◆ **What you should do**
Once the pictures are set aside, copy the data below exactly as it stands.

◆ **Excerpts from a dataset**
[Start of section]
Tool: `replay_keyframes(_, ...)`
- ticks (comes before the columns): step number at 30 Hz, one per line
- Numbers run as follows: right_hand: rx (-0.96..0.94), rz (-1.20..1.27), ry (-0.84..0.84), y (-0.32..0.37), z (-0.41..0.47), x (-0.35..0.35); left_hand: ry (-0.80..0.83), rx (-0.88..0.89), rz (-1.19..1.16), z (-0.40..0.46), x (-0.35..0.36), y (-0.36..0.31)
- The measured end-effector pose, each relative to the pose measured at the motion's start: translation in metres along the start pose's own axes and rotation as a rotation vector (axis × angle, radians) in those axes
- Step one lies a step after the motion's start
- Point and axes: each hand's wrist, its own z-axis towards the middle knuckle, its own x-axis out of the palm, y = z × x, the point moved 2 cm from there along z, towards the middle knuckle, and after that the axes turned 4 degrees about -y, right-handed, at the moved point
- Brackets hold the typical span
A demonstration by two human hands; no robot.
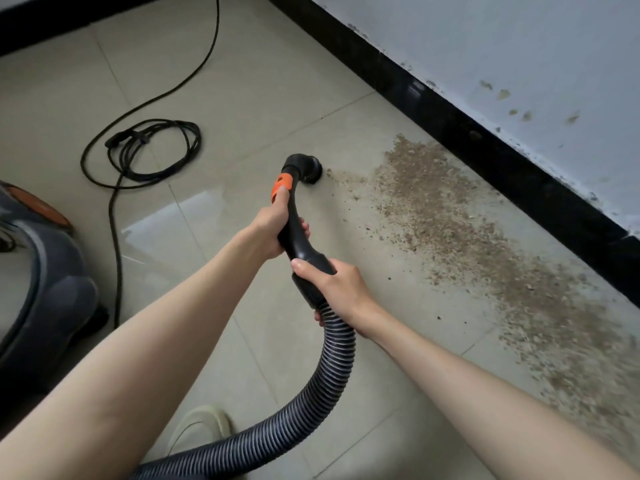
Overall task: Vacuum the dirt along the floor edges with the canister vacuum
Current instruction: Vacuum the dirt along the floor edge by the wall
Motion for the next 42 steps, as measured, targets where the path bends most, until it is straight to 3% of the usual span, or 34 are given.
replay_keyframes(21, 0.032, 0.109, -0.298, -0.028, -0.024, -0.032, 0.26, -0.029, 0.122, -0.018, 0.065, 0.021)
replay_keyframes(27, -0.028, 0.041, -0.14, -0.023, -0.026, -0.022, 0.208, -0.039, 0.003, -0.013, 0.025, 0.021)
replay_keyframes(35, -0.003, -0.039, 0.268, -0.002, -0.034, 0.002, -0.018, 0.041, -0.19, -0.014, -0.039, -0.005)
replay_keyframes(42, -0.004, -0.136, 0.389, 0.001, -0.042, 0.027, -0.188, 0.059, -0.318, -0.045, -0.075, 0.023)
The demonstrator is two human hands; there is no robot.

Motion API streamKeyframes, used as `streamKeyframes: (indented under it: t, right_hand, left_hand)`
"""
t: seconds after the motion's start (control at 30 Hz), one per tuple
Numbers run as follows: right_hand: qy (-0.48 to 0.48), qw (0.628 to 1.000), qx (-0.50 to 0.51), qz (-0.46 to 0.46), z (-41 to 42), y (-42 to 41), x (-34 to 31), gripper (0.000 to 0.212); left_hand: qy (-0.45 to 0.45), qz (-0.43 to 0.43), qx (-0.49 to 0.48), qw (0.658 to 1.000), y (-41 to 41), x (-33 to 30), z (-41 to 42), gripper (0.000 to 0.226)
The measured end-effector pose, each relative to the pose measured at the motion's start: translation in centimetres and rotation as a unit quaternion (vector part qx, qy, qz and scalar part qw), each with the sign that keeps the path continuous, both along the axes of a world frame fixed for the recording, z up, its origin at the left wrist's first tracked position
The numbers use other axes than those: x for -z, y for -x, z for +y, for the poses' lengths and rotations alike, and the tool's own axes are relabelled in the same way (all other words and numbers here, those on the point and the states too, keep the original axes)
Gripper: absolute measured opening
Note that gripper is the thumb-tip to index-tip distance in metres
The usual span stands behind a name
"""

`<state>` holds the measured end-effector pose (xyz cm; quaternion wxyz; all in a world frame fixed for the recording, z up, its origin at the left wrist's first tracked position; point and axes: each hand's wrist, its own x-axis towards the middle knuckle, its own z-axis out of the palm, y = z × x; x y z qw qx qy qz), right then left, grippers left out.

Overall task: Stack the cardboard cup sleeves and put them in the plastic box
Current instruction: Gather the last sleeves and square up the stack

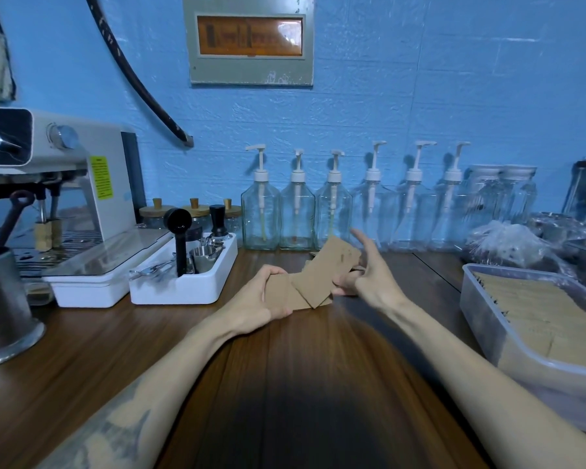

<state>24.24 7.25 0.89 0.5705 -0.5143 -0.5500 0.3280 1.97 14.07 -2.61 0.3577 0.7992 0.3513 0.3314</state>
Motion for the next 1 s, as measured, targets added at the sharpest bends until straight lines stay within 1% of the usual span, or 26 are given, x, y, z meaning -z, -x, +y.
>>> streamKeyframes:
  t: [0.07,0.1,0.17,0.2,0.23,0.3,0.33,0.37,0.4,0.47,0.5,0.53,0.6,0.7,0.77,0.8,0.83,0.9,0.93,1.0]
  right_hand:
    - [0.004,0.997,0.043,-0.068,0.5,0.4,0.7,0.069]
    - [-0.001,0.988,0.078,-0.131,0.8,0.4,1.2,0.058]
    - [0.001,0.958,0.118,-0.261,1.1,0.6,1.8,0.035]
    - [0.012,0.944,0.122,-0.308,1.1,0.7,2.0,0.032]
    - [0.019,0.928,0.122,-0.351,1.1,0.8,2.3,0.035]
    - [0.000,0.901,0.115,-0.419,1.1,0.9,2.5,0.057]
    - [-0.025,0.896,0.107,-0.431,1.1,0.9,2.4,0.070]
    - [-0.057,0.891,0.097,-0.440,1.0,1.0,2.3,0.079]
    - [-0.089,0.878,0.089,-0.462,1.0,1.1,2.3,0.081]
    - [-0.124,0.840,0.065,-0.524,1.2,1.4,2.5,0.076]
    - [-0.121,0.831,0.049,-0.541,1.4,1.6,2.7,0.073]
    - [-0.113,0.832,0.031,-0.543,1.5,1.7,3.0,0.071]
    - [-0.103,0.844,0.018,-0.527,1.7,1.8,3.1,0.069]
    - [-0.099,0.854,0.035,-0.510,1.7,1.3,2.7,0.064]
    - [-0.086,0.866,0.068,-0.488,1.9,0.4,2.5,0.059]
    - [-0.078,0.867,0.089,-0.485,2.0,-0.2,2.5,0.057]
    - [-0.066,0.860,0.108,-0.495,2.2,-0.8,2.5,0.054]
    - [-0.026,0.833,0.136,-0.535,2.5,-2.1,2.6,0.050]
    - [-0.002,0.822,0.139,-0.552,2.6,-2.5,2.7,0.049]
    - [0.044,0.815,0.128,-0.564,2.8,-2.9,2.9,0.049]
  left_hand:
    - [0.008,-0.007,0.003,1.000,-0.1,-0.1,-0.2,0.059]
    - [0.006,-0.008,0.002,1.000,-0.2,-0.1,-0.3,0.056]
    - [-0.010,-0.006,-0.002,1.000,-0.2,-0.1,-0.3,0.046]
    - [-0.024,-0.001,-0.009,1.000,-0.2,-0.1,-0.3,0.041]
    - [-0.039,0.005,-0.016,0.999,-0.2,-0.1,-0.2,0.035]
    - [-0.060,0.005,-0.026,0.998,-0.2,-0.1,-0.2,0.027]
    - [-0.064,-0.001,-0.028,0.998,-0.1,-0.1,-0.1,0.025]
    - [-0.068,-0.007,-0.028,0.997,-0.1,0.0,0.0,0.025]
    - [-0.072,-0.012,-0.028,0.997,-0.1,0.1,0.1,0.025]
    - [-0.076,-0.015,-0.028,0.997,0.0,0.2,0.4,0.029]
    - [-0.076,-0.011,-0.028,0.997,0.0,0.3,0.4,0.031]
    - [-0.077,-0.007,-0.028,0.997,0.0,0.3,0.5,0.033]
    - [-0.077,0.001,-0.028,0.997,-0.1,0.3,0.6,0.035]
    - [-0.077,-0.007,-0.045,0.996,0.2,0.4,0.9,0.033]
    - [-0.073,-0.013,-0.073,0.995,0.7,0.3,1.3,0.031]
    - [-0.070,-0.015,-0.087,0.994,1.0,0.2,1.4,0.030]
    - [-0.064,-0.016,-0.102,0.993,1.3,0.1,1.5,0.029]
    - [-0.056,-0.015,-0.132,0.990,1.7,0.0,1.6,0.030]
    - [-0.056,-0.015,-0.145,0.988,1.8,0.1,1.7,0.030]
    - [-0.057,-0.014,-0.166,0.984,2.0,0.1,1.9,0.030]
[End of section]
◆ **Task result**
Tool: `replay_keyframes(_, ...)`
- ticks (comes before the columns): step number at 30 Hz, one per line
- Numbers run as follows: right_hand: rx (-0.96..0.94), rz (-1.20..1.27), ry (-0.84..0.84), y (-0.32..0.37), z (-0.41..0.47), x (-0.35..0.35); left_hand: ry (-0.80..0.83), rx (-0.88..0.89), rz (-1.19..1.16), z (-0.40..0.46), x (-0.35..0.36), y (-0.36..0.31)
- The measured end-effector pose, each relative to the pose measured at the motion's start: translation in metres along the start pose's own axes and rotation as a rotation vector (axis × angle, radians) in those axes
- Step one lies a step after the motion's start
- Point and axes: each hand's wrist, its own z-axis towards the middle knuckle, its own x-axis out of the palm, y = z × x, the point moved 2 cm from there along z, towards the middle knuckle, and after that the axes turned 4 degrees about -y, right-handed, at the moved point
- Brackets hold the typical span
A demonstration by two human hands; no robot.
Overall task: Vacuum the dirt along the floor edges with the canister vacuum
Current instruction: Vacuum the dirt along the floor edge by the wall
Motion for the next 42 steps, as measured, targets where the path bends most, until it is straight to 3% of the usual span, or 34 are given.
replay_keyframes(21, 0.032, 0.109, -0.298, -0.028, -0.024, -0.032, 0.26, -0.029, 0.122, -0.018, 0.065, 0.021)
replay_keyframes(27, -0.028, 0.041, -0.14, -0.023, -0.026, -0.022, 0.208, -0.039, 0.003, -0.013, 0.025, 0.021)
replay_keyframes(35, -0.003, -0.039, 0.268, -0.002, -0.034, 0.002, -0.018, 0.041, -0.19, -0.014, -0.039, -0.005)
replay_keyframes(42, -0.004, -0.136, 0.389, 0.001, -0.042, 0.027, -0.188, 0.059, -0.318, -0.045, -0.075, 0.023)
The demonstrator is two human hands; there is no robot.

Motion API streamKeyframes, used as `streamKeyframes: (indented under it: t, right_hand, left_hand)`
"""
t: seconds after the motion's start (control at 30 Hz), one per tuple
Numbers run as follows: right_hand: qy (-0.48 to 0.48), qw (0.628 to 1.000), qx (-0.50 to 0.51), qz (-0.46 to 0.46), z (-41 to 42), y (-42 to 41), x (-34 to 31), gripper (0.000 to 0.212); left_hand: qy (-0.45 to 0.45), qz (-0.43 to 0.43), qx (-0.49 to 0.48), qw (0.658 to 1.000), y (-41 to 41), x (-33 to 30), z (-41 to 42), gripper (0.000 to 0.226)
The measured end-effector pose, each relative to the pose measured at the motion's start: translation in centimetres and rotation as a unit quaternion (vector part qx, qy, qz and scalar part qw), each with the sign that keeps the path continuous, both along the axes of a world frame fixed for the recording, z up, its origin at the left wrist's first tracked position
The numbers use other axes than those: x for -z, y for -x, z for +y, for the poses' lengths and rotations alike, and the tool's own axes are relabelled in the same way (all other words and numbers here, those on the point and the states too, keep the original axes)
Gripper: absolute measured opening
Note that gripper is the thumb-tip to index-tip distance in metres
The usual span stands behind a name
"""

`<state>` holds the measured end-effector pose (xyz cm; quaternion wxyz; all in a world frame fixed for the recording, z up, its origin at the left wrist's first tracked position; point and axes: each hand's wrist, its own x-axis towards the middle knuckle, its own z-axis out of the palm, y = z × x; x y z qw qx qy qz), right then left, grippers left out.

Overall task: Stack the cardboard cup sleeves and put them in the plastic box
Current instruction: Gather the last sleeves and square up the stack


<state>24.24 7.25 0.89 0.5705 -0.5143 -0.5500 0.3280 1.97 14.07 -2.61 0.3577 0.7992 0.3513 0.3314</state>
Motion for the next 1 s, as measured, targets added at the sharpest bends until straight lines stay within 1% of the usual span, or 26 are given, x, y, z meaning -z, -x, +y.
>>> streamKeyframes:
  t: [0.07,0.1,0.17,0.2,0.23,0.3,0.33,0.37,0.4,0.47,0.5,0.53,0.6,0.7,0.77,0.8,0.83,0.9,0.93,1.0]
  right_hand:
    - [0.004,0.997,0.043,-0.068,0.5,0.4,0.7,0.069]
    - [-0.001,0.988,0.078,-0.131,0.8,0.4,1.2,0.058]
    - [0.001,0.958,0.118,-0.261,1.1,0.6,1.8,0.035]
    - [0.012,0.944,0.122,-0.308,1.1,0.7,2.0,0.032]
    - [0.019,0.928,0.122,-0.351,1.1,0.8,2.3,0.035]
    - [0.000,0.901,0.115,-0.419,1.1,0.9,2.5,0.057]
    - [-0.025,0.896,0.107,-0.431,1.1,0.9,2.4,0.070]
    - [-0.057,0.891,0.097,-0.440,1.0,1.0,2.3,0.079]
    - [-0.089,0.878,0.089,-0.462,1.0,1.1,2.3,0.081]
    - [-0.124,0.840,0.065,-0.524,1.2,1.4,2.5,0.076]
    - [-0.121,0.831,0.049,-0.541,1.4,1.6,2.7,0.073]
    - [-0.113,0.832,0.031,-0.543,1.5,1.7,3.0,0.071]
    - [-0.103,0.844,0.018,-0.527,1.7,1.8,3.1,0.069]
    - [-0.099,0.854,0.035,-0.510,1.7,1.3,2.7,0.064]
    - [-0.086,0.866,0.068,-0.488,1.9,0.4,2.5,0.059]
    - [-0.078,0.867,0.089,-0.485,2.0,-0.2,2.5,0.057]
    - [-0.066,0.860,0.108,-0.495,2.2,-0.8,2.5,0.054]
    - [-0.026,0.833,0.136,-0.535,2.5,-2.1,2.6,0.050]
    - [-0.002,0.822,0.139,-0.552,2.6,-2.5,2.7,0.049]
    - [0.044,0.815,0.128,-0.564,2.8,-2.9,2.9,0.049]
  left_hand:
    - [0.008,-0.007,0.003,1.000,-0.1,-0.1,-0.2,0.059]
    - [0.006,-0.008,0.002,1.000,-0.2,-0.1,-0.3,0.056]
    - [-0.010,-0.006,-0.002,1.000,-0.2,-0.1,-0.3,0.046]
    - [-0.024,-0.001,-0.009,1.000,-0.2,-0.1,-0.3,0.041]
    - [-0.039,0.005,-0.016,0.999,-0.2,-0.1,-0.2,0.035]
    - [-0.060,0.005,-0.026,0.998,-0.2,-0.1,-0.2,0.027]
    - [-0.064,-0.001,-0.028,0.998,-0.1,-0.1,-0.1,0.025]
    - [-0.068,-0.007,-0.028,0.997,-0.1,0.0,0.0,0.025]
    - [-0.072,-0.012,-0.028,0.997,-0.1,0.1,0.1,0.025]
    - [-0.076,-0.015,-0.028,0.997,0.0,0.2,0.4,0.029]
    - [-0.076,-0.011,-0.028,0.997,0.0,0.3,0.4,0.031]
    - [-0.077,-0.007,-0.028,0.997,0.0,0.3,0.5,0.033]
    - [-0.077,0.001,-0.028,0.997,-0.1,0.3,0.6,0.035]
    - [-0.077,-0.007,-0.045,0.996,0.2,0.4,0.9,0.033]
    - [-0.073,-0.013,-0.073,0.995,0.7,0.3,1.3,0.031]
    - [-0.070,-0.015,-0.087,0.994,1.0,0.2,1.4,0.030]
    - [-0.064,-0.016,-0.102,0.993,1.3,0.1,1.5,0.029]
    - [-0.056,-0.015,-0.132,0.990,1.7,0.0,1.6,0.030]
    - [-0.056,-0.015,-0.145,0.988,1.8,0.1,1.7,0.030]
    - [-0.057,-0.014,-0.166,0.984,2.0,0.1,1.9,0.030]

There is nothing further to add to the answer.